Goodness is another name for God and is the most relevant in the modern times.

 

 

 

Author: Sunbyanyname

I have done a long stint in the Indian Navy that lasted for nearly thirty seven years; I rose as far as my somewhat rebellious and irreverent nature allowed me to. On retirement, in Feb 2010, the first thing that occurred to me, and those around me, was that I Flew Over the Cuckoo's Nest (you will find an article with this title in this blog) and hadn't lost all my noodles and hence thought of a blog titled 'This 'n That'. I later realised that every third blog is called 'This 'n That' and changed the name to 'Sunbyanyname'. I detest treading the beaten track. This blog offers me to air 'another way' of looking at things. The idea is not just to entertain but also to bring about a change. Should you feel differently, you are free to leave your comments. You can leave comments even when you agree and want to share your own experience about the topic of the blog post. Impudent or otherwise, I have never been insousciant and I am always concerned about the betterment of community, nation and the world. I hope the visitors of this blog would be able to discern it.

4 thoughts on “POLITICISATION OF RELIGION AND IDOL-WORSHIP IN INDIA”

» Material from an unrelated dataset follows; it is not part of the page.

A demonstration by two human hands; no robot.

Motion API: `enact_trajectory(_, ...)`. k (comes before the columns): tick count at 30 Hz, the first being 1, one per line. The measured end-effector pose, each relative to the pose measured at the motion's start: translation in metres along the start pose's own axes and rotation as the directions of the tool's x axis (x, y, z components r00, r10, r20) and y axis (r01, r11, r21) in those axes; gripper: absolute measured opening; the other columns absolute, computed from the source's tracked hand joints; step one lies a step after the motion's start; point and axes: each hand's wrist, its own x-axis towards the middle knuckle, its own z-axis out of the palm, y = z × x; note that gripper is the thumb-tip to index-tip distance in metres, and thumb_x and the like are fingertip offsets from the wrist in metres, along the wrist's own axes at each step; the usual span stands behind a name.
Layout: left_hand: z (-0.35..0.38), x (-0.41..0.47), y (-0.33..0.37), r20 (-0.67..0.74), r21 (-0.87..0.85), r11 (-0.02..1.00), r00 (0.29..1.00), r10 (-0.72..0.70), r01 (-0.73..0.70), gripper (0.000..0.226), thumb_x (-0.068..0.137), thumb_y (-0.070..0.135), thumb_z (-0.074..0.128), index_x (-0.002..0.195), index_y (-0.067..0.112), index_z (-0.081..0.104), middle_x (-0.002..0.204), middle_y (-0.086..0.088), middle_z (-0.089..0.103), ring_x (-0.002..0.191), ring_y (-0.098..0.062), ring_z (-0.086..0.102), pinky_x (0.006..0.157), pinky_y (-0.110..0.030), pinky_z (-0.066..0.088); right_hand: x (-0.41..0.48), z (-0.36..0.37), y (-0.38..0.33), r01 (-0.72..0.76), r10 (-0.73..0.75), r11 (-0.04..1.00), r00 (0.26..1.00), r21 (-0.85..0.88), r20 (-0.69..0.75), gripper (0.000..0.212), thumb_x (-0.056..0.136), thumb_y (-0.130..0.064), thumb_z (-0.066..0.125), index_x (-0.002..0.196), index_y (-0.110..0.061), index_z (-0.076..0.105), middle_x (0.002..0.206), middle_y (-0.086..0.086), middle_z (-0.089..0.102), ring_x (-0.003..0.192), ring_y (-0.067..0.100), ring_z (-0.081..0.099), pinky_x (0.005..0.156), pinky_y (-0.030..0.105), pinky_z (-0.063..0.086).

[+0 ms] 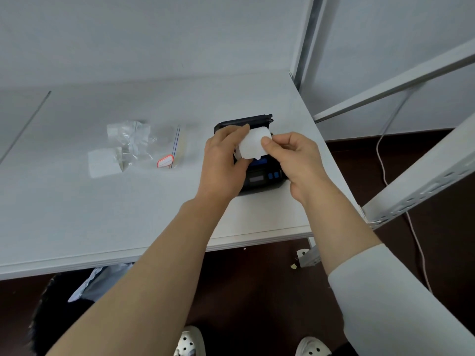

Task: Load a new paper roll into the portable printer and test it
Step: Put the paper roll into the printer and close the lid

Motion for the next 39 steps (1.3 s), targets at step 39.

  1. Ravi you have hit the nail on the head! If the nation has to progress as a whole, we need to get out of the clutches of religious bigots. All religions are attempts by sections of the society to concentrate power to themselves. These power centres periodically produce miracles to convince those believers who are sitting on the fence- doing nothing but watching. Some fanatics are so convinced by such miracles that they make it their single point agenda to propagate the debatable unscientific concept.
    I live in a quiet locality at Kochi. When I settled here over a decade ago, I used to wake up to soft soulful religious music, of all religions, Several more outlets (again of all religions), have mushroomed over this period, challenging the environment in no small measure. Besides severe noise pollution there is also competition between each outlet to outdo the other in feasts, fireworks, decoration etc-each adding its share of pollution to ruin the environment. Why this state of affairs when you could actually get into the good books of God by dealing directly with Him? Here is where the brokers of God make a killing using His name.
    I feel Modi is not a fool. He is fully aware of the way the religious bigots are dissipating his energies on issues of irrelevance. I feel he is giving all of them a very long rope. One fine day, his patience is likely to reach a dead end, and then he would pull the rope. I hope and pray that the era of religious politics would then get a decent burial!

    Reply

  2. Thank you John. This is the nth time I am witness to the clarity of your thoughts. Thank you very much for such detailed comments with absolutely brilliant and logical built up.

    I must pray that there will be more and more of sane and balanced-headed people who would not only heed your advice but also add to it.

  3. Thank you Sundeep. I had to deliberately avoid trivializing the issue and that’s why you found it a little profoundas you say. In a debate, for both parties to be churlish doesn’t help.